TASK: Collect all lines containing the word "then" from the data.

Source records:
——————
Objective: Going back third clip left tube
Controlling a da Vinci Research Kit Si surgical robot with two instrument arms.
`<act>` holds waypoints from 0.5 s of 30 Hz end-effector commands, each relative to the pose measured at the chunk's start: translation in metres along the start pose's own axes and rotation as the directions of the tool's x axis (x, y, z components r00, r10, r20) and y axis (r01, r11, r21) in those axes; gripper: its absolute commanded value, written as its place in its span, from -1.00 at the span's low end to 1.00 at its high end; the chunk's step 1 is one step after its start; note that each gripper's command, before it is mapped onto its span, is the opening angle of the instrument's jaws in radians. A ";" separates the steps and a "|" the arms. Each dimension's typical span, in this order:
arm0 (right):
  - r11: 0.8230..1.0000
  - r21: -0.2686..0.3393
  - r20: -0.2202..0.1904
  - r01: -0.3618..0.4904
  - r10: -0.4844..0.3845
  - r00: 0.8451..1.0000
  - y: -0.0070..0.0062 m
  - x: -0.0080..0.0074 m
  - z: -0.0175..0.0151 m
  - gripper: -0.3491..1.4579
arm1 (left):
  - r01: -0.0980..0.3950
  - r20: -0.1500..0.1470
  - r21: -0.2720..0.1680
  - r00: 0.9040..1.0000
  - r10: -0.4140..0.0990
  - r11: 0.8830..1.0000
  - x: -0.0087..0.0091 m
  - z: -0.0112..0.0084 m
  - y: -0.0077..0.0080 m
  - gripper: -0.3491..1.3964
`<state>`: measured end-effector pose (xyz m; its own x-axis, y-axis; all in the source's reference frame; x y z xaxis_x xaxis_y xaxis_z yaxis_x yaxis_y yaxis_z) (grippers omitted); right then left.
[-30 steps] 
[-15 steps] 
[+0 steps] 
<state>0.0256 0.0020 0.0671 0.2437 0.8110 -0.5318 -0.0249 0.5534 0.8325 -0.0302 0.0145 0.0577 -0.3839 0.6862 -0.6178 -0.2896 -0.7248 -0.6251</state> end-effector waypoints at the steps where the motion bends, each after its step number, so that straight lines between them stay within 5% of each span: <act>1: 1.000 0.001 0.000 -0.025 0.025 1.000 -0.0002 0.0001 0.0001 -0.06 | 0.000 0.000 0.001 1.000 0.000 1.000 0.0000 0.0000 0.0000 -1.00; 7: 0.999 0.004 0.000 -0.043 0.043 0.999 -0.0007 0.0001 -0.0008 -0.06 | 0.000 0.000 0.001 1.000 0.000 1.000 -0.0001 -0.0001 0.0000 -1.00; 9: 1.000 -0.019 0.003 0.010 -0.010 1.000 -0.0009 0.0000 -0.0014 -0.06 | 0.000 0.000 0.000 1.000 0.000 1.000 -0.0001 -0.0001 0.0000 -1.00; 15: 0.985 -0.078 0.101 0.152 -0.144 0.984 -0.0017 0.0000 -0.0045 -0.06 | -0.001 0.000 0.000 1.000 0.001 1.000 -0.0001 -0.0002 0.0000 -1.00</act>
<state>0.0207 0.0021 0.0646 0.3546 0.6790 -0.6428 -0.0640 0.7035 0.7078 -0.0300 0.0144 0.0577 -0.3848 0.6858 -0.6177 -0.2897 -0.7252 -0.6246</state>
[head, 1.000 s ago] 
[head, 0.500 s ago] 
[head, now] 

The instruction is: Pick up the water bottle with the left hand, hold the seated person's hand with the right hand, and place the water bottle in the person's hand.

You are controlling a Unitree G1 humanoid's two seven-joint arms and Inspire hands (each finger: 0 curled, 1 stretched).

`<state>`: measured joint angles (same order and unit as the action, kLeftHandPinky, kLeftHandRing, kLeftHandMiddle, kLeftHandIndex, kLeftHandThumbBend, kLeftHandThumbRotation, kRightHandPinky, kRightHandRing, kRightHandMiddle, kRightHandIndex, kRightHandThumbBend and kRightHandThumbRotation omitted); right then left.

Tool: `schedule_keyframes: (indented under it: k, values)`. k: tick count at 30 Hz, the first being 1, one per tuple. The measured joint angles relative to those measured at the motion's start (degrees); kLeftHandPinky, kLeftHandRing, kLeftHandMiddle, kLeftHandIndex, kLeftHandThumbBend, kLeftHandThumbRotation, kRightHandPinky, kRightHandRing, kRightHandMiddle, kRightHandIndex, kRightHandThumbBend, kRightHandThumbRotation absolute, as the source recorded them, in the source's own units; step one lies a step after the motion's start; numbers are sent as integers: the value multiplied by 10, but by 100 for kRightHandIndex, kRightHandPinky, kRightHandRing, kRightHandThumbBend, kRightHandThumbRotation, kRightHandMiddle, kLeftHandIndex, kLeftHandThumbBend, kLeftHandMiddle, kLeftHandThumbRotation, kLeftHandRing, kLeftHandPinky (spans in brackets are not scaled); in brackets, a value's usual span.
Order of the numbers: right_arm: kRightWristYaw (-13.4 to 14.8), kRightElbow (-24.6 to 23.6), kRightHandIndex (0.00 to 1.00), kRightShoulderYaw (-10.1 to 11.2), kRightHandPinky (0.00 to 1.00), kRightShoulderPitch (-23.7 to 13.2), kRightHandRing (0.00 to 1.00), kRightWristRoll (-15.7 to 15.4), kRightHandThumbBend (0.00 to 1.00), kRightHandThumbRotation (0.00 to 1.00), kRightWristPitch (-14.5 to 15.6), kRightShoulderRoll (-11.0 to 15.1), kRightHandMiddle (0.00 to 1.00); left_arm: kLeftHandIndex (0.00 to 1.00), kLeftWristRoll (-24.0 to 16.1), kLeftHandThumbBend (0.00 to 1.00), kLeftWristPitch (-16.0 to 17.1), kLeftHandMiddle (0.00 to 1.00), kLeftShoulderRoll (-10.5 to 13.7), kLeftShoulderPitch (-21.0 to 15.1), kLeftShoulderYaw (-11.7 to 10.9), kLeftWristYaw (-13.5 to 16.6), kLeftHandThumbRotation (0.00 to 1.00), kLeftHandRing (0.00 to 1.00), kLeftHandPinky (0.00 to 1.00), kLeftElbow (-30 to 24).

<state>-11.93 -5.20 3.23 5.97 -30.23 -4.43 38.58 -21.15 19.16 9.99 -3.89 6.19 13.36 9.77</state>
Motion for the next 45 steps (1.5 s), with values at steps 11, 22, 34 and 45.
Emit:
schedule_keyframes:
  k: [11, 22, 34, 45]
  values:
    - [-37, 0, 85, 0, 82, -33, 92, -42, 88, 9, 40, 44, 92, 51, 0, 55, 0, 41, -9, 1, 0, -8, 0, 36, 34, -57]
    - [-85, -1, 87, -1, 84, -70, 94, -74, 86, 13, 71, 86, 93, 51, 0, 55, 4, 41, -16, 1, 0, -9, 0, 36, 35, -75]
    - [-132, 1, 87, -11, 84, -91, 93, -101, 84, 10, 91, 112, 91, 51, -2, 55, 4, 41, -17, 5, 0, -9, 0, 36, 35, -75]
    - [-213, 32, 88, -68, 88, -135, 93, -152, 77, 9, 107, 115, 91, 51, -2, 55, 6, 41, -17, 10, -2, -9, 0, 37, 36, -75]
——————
WRITTEN RESPONSE:
`<state>`: measured end-effector pose (xyz m; its own x-axis, y-axis; all in the source's reference frame; x y z xaxis_x xaxis_y xaxis_z yaxis_x yaxis_y yaxis_z) (grippers omitted); right then left.
`<state>`: measured joint angles (same order and unit as the action, kLeftHandPinky, kLeftHandRing, kLeftHandMiddle, kLeftHandIndex, kLeftHandThumbBend, kLeftHandThumbRotation, kRightHandPinky, kRightHandRing, kRightHandMiddle, kRightHandIndex, kRightHandThumbBend and kRightHandThumbRotation omitted); right then left.

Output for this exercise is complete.